Shibuya Sky vs Tokyo Skytree vs Tokyo Tower
The three best-known observation experiences in Tokyo are not really competitors — they offer different things, and a visitor with time will reasonably do more than one. The question we get most often is which to pick if you have to pick one. The honest answer depends on what you want from the visit.
The short version
- If you want the iconic Tokyo photograph and an open-air rooftop: Shibuya Sky.
- If you want sheer height and a full panoramic floor: Tokyo Skytree.

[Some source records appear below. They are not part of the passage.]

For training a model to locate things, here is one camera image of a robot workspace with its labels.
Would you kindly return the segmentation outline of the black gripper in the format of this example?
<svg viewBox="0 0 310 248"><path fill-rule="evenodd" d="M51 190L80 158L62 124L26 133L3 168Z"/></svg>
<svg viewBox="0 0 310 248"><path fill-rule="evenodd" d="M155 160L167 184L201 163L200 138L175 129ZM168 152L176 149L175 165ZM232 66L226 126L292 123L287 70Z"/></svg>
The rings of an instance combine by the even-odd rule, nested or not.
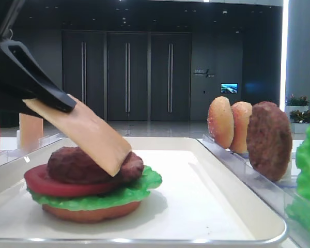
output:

- If you want the city's most photographed landmark in the picture itself: Tokyo Tower.
The decks themselves
Shibuya Sky
Rooftop height: roughly 230 metres above street level. The view is from the heart of the city; you are surrounded by other buildings of comparable height, with Shibuya Crossing directly below and the western Tokyo skyline running out toward Mount Fuji. The defining feature is the open-air Sky Stage — there is no glass between you and the air.
Tokyo Skytree
Two observation levels at 350 metres (Tembo Deck) and 450 metres (Tembo Galleria). All glass; entirely indoors. The view from 450 metres is genuinely difficult to absorb on a first visit — you are looking down on most of the rest of the city. The trade-off is that you are physically far from the central districts. Asakusa is in the foreground; Shibuya and Shinjuku are distant.
Tokyo Tower
Two observation levels at 150 metres (Main Deck) and 250 metres (Top Deck). The lowest of the three, but in the most "Tokyo" of locations — Roppongi, Shiba Park, the Zōjō-ji temple grounds in the foreground. The tower itself is the photograph; the deck is the experience.
View comparison
Three different experiences:
- Shibuya Sky: immersive, neighbourhood-level. You feel in Tokyo.
- Skytree: detached, panoramic, almost cartographic. You feel above Tokyo.
- Tokyo Tower: framed, traditional. You see the city the way the postcards have shown it for sixty years.
For Mount Fuji visibility, all three work on clear days. Shibuya Sky has the most direct western sightline; Skytree's view is the most expansive but you are looking across more atmospheric haze.
Atmosphere
- Shibuya Sky: open-air, contemporary, photo-focused. Younger crowd. Loud (wind, music in the bar area), in a good way.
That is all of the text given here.